Definitely make the most of society fairs, but don’t sign up to everything (can be an information overload!) Have a think about your interests and what would suit you as a person. If you’re into the outdoors, for example, it’s likely there will be a hill-walking society that will run trips at weekends – this could be a good opportunity to get away from campus.
Ask about the volunteering projects available at your university – not only will this look impressive on your CV, but can be very rewarding. I took part in a weekly volunteering project last year, and felt very good about myself as I was helping someone.
If you isolate yourself and don’t make an effort to connect with fellow students, it could be a problem later in the year. I promise there will be a student community to suit your interests, and who knows, you might even meet your best friends there. 🙂
Don’t be afraid to seek support when you need it
There’s so much happening in the first week, but it’s definitely worth working out where the disability support services are located on campus – (see if you can walk there on Google maps street view if you’re worried about finding it, or you can even email/phone them).
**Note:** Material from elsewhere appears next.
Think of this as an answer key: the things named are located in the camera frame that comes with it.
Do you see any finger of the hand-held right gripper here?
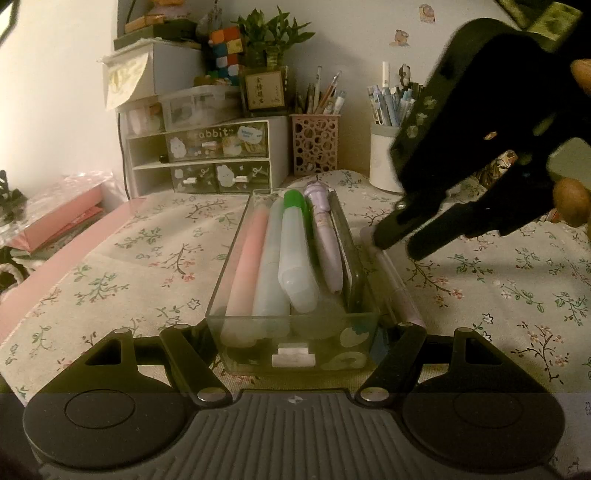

You should make an appointment with a disability advisor in your first term, so that you can get to know what support is available to you. They should already have received your records from school, and be able to advise on DSA (Disability Support Allowance) as well as accessing help in exams (this could be use of a computer for typing exams, or extra time.)
If you have any problems during the week, it’s good to know you have someone you can go to – this could be a mentor or a student welfare representative. Please don’t be afraid to talk to someone, as it isn’t a sign of weakness. Freshers’ week can feel a very lonely time, but if you are struggling, know that it will soon be over.
Try not to feel disheartened if you don’t seem to fit in straight away. In my Freshers’ week I was very self-conscious of not drinking excessively, and I admit that I spent a lot of the week by myself. Weeks later, though, I found my group of friends. Your peers may all seem ultra-confident and to be having a great time, but remember that this might not be the case. Not everyone will be finding it easy to adjust to university life.
Good luck, and most importantly, have fun!